Virtual Clusters: The Key to Taming Cloud Costs in the Kubernetes Era
In this interview, learn how virtual clusters impact cloud cost management, offering efficiency and flexibility for K8s deployments in today's economic climate.
Join the DZone community and get the full member experience.
Join For FreeThe economic volatility in the tech industry has most enterprises looking at their cloud bills and searching for deterministic ways to drive down costs. One of the interesting layers of that consideration is the cloud architecture itself. The following is an interview with Loft Labs CEO Lukas Gentele - the creator of the vCluster open-source project - to learn more about how virtualizing clusters is giving developers and platform teams productive new ways to right-size cloud resource utilization.
Interview
Question 1
What’s different about the cloud cost outlook today, from recent years - from your point of view?
Answer
Besides AI driving the stock market and generating massive hype, software companies across the broader economy feel pressure to operate more efficiently. I am seeing a shift away from the “growth at all costs” mindset to prioritizing efficiency as companies are reckoning with high cloud bills after making early investments to virtualize and move to the cloud.
At the same time, research shows that most companies are still increasing their cloud infrastructure spend. Currently, a lot of that is on multi-cloud deployments, which reflects the efficiency mindset; with multi-cloud, companies avoid vendor lock-in and free themselves to find the best pricing models and the products and services that provide the most value for their operations. In cases where organizations were managing things on-premises, shifting to a multi-cloud strategy frees up IT resources. I have seen a lot of companies succeed with multi-cloud because they can scale up or down as needed with less overhead, and they can find the optimal combination of cost and performance from different providers.
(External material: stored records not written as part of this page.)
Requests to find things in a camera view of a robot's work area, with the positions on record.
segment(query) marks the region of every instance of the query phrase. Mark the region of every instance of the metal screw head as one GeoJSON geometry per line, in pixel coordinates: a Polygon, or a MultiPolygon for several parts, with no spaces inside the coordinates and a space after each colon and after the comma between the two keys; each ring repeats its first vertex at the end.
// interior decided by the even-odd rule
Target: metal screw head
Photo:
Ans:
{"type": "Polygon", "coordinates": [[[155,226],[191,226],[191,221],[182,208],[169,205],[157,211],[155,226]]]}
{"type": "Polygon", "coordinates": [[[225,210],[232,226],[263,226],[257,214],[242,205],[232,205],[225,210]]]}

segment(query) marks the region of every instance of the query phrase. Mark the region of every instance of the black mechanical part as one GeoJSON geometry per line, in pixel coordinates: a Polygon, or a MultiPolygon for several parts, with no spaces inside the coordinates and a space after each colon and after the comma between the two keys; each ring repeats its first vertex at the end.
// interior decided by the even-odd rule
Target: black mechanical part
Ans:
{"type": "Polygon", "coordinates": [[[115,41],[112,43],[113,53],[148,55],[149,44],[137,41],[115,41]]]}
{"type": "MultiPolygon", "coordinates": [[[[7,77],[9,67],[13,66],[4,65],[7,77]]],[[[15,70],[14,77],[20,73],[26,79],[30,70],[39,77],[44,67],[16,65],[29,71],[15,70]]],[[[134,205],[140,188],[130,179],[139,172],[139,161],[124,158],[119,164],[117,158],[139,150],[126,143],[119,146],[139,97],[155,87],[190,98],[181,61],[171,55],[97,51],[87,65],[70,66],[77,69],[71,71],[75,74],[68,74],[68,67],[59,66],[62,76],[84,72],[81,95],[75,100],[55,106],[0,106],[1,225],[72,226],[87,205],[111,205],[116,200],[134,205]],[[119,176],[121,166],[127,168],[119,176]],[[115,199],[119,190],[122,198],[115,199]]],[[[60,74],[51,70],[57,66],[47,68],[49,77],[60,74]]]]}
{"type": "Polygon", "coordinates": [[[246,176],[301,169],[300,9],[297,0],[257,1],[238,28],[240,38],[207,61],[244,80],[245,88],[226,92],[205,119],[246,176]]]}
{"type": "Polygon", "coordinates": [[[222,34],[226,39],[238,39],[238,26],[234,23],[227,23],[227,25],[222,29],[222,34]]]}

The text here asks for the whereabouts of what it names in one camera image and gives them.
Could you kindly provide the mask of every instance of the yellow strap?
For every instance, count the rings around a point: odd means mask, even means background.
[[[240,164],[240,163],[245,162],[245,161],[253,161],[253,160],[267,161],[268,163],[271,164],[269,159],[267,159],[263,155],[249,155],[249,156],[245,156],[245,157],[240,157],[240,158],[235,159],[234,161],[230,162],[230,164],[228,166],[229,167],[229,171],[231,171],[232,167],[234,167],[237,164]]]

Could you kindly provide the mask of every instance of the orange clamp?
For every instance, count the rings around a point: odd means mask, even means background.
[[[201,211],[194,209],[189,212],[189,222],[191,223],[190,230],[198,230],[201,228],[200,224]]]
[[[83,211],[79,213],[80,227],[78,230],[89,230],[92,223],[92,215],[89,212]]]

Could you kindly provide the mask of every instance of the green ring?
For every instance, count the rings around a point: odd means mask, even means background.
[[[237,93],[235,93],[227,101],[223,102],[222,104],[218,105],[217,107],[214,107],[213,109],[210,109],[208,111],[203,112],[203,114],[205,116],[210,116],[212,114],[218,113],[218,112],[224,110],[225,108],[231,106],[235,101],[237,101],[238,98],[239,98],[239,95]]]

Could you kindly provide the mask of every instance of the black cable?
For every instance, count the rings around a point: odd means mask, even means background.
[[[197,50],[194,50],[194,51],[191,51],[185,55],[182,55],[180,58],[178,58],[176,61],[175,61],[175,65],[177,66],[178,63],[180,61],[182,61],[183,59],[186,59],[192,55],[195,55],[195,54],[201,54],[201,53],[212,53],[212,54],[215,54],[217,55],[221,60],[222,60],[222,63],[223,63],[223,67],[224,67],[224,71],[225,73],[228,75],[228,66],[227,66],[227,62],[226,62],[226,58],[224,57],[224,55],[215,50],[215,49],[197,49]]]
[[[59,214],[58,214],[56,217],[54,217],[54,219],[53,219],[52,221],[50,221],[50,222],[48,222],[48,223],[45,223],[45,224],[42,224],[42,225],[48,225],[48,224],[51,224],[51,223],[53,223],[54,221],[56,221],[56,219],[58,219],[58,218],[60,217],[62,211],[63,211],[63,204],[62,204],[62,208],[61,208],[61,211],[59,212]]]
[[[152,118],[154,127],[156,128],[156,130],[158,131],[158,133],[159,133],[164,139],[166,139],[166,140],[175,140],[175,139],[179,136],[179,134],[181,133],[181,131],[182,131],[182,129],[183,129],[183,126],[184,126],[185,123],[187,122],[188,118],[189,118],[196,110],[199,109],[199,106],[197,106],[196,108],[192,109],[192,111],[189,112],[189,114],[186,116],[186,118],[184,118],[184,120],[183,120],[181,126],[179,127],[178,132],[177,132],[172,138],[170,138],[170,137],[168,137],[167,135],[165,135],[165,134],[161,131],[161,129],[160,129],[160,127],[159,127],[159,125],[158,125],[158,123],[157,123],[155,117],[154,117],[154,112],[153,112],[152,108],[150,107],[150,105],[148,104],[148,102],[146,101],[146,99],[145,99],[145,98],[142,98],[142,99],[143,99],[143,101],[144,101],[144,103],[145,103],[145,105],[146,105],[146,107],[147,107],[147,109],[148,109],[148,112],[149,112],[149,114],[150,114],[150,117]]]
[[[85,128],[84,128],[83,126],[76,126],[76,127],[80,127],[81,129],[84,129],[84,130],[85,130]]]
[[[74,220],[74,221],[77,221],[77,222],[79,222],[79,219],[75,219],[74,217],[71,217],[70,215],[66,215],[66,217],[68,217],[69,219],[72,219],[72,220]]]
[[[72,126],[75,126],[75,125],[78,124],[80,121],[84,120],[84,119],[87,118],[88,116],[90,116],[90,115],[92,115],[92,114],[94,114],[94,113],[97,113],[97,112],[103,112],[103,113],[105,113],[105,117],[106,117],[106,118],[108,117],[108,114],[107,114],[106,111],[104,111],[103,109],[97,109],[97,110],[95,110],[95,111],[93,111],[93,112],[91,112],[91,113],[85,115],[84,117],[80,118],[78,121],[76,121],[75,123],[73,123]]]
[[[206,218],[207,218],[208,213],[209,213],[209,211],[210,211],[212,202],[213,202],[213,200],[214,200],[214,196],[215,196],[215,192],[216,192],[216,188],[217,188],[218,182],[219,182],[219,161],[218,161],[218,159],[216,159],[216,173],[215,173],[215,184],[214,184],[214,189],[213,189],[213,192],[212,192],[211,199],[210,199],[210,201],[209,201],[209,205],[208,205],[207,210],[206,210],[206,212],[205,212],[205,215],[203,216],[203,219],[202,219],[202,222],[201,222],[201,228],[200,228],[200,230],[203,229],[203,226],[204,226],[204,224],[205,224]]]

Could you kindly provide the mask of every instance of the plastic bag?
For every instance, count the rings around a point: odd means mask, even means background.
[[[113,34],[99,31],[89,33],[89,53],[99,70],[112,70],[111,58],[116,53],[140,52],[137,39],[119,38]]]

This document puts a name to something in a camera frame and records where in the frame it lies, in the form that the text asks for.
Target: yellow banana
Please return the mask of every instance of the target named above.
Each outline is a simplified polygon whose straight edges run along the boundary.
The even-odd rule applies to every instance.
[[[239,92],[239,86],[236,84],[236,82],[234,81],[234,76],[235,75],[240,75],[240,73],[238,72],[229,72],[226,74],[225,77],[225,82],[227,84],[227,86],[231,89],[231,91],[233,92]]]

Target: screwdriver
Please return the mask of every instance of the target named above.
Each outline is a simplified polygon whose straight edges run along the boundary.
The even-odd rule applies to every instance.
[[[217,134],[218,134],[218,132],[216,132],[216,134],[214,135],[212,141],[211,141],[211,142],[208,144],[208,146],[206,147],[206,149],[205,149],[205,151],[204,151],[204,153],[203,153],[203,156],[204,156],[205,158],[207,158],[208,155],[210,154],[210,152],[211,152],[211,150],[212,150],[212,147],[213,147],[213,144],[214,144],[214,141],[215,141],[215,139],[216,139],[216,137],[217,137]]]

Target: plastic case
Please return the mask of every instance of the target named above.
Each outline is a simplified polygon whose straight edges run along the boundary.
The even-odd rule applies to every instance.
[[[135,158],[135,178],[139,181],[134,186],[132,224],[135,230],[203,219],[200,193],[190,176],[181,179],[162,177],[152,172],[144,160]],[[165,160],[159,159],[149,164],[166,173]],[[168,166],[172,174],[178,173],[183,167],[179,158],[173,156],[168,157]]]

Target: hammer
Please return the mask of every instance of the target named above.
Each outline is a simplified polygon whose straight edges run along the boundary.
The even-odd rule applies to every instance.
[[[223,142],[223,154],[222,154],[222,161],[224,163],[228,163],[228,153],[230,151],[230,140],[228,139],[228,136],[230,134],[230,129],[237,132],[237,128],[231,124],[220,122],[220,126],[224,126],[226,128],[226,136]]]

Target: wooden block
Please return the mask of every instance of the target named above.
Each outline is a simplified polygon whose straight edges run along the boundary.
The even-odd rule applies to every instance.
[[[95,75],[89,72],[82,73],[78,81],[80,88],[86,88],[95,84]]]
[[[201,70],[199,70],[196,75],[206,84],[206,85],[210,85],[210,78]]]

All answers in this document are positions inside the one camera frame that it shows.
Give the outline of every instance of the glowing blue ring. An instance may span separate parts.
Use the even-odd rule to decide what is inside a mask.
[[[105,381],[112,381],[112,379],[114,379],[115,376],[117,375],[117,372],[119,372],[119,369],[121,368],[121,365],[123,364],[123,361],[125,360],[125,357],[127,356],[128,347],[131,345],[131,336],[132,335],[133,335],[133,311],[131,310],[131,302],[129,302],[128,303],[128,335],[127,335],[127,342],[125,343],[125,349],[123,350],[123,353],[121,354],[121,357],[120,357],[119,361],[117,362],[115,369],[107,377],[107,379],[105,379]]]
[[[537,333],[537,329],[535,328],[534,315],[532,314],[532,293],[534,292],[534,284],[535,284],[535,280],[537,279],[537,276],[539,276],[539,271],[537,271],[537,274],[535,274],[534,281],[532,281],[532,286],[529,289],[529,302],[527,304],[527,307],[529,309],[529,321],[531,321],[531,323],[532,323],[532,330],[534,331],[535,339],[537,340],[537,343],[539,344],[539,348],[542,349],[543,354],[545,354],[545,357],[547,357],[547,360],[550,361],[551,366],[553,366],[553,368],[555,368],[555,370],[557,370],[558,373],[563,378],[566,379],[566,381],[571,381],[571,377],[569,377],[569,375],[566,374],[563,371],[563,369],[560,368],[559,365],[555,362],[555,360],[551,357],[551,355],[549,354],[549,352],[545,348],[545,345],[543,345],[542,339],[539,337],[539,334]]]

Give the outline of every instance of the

I would also note that the ROI for cloud spending depends on a company's growth trajectory. Mature organizations can make bigger cloud investments without wasting money on overprovisioning resources or paying for idle compute because they have the staff and processes in place to optimize cloud resource management. So, they might be getting a lot of payoff regarding faster development and increased security, while less mature organizations may not see those benefits.
Question 2
Why is it so challenging to correlate cloud costs in today’s modern cloud-native systems and application architectures? Where are teams struggling with the mandate to lower cloud costs?
Answer
Almost every organization is likely seeing some waste in its cloud spending. One major issue is a lack of the necessary employee knowledge and training to manage cloud resources efficiently. This is also why more mature organizations see more benefit from cloud spending: they’re equipped to optimize it.
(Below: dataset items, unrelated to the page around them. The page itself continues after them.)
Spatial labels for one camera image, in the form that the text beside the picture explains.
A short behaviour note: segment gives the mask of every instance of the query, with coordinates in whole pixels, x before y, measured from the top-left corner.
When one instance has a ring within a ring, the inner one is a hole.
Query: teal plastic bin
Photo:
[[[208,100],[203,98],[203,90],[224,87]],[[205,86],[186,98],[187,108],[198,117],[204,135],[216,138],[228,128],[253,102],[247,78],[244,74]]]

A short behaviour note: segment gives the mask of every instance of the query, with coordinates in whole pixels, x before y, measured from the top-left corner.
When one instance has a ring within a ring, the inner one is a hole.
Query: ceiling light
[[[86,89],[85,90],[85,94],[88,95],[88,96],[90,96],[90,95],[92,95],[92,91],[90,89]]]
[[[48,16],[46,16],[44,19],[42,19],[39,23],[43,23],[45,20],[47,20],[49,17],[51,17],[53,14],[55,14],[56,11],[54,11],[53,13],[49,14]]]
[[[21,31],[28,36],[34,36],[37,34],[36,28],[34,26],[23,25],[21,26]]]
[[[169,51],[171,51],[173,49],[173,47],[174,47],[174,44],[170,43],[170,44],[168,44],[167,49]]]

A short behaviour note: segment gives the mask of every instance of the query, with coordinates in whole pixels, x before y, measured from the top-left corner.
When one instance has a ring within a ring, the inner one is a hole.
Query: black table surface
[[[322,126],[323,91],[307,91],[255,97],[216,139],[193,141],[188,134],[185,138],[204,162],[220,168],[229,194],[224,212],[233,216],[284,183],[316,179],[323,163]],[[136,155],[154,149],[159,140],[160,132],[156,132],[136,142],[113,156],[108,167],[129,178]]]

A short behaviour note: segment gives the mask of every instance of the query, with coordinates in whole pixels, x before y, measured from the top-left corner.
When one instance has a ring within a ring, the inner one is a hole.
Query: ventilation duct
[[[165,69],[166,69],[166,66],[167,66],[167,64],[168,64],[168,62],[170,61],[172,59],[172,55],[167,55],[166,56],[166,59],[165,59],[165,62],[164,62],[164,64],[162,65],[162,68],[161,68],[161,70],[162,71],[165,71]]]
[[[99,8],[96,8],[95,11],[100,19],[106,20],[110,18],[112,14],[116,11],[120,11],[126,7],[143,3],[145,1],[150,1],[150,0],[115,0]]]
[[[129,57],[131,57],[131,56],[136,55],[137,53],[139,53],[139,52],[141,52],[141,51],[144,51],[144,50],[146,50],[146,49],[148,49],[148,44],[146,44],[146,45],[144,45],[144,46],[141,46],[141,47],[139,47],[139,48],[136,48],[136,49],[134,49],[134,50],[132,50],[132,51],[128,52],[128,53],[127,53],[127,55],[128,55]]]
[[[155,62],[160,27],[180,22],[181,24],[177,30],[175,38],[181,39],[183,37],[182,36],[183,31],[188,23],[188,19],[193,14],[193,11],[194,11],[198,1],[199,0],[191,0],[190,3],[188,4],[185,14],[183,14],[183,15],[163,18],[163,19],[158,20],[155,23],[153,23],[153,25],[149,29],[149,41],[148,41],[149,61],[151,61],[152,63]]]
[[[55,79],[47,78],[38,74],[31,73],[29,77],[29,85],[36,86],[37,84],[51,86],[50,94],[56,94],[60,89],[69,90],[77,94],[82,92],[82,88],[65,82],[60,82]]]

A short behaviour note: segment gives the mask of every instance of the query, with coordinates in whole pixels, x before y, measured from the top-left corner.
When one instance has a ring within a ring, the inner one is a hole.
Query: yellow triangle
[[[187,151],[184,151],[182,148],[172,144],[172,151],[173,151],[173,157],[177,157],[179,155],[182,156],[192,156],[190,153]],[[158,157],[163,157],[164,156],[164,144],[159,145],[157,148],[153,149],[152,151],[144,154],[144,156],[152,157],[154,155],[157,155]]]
Another huge challenge is resource overprovisioning. It is incredibly common for companies to allocate more resources than they need, which raises unnecessary expenses. Similarly, paying for resources that remain idle or underused also wastes money, but more visibility into cloud usage is often needed. Many teams do not have the right monitoring and automation tools to help them track patterns of overuse and implement autoscaling to adjust resources depending on workload demands.
The idea of a cloud chargeback process, or “responsibility accounting,” makes a lot of sense. If you can map cloud consumption to internal consumers — business units, departments, projects — to bill them accordingly, that is a significant incentive for every team to get smarter about their utilization. But again, this is quite challenging to implement without careful monitoring of cloud services.
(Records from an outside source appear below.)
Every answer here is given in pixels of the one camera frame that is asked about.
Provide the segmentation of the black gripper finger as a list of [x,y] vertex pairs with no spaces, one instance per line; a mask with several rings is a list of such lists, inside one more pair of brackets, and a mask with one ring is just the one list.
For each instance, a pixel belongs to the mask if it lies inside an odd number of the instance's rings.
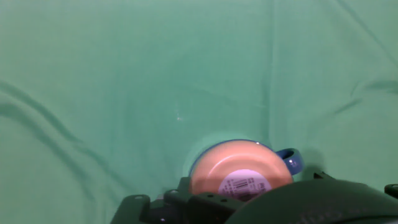
[[244,202],[218,194],[190,193],[191,178],[151,200],[147,195],[125,197],[111,224],[224,224]]

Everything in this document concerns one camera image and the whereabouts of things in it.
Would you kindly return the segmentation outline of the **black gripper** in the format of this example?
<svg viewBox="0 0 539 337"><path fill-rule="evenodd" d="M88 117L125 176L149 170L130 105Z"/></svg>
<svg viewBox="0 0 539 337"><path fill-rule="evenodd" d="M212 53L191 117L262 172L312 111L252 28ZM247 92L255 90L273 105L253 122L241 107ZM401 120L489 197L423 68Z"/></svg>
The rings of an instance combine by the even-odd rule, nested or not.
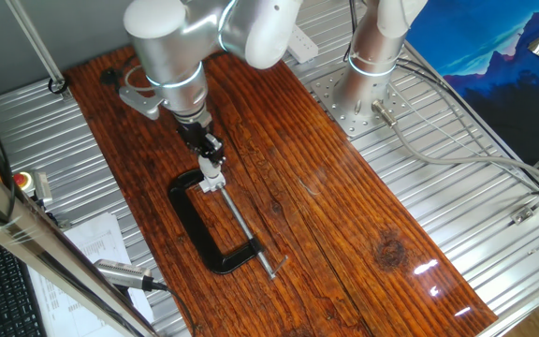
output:
<svg viewBox="0 0 539 337"><path fill-rule="evenodd" d="M177 132L186 146L197 154L199 162L209 159L214 165L223 165L226 161L224 143L211 133L212 129L213 122L207 126L200 123L179 124Z"/></svg>

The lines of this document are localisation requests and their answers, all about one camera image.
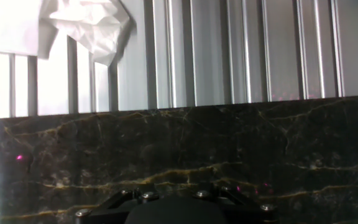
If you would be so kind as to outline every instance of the black marble wall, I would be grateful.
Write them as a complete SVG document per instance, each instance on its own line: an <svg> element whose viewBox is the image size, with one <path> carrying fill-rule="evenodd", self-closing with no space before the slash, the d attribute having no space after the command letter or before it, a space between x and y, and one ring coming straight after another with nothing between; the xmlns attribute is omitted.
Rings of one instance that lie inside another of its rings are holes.
<svg viewBox="0 0 358 224"><path fill-rule="evenodd" d="M282 223L358 223L358 98L0 119L0 223L204 180L275 202Z"/></svg>

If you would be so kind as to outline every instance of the crumpled white fabric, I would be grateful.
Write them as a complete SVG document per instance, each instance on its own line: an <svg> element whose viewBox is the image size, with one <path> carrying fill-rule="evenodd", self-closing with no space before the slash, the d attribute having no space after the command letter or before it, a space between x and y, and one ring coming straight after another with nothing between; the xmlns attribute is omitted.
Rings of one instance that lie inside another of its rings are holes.
<svg viewBox="0 0 358 224"><path fill-rule="evenodd" d="M119 0L0 0L0 52L48 58L59 30L109 65L129 22Z"/></svg>
<svg viewBox="0 0 358 224"><path fill-rule="evenodd" d="M118 0L58 1L61 9L43 12L41 18L81 43L93 54L95 62L110 65L129 25L129 16L121 3Z"/></svg>

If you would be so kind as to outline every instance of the vertical metal rib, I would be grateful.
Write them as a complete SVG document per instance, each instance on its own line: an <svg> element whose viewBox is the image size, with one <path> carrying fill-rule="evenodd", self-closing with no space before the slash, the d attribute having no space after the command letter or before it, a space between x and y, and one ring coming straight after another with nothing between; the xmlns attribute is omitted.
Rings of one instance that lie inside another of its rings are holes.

Cloud cost challenges are similar to issues with Kubernetes cost optimization and cluster sprawl, which we are tackling at Loft. We saw many companies dive into Kubernetes to keep up with competitors, and they would start spinning up huge numbers of clusters, giving out a cluster for every possible workload. Then, fleet management stopped being a sufficient solution because even at a startup running 30–60 clusters, Istio and Datadog, and all these things are huge IT burdens. We are in a similar place with cloud spending, where resource sprawl is becoming untenable, even as companies continue spending more to gain a competitive advantage.
Question 3
What do you see in the open source community in terms of encouraging trends/patterns/new technology approaches that are bringing this cloud cost equation into better control?
Answer
The virtual cluster approach we are taking with vCluster targets reining in cloud costs. Similar to other virtualization trends, like in the early days of Docker or even VMWare, the next step is the virtualization of Kubernetes. Anyone can use open-source vCluster to make their clusters much lighter, and we also have automatic “sleep mode,” which shuts down idle clusters so you are not wasting money running idle environments.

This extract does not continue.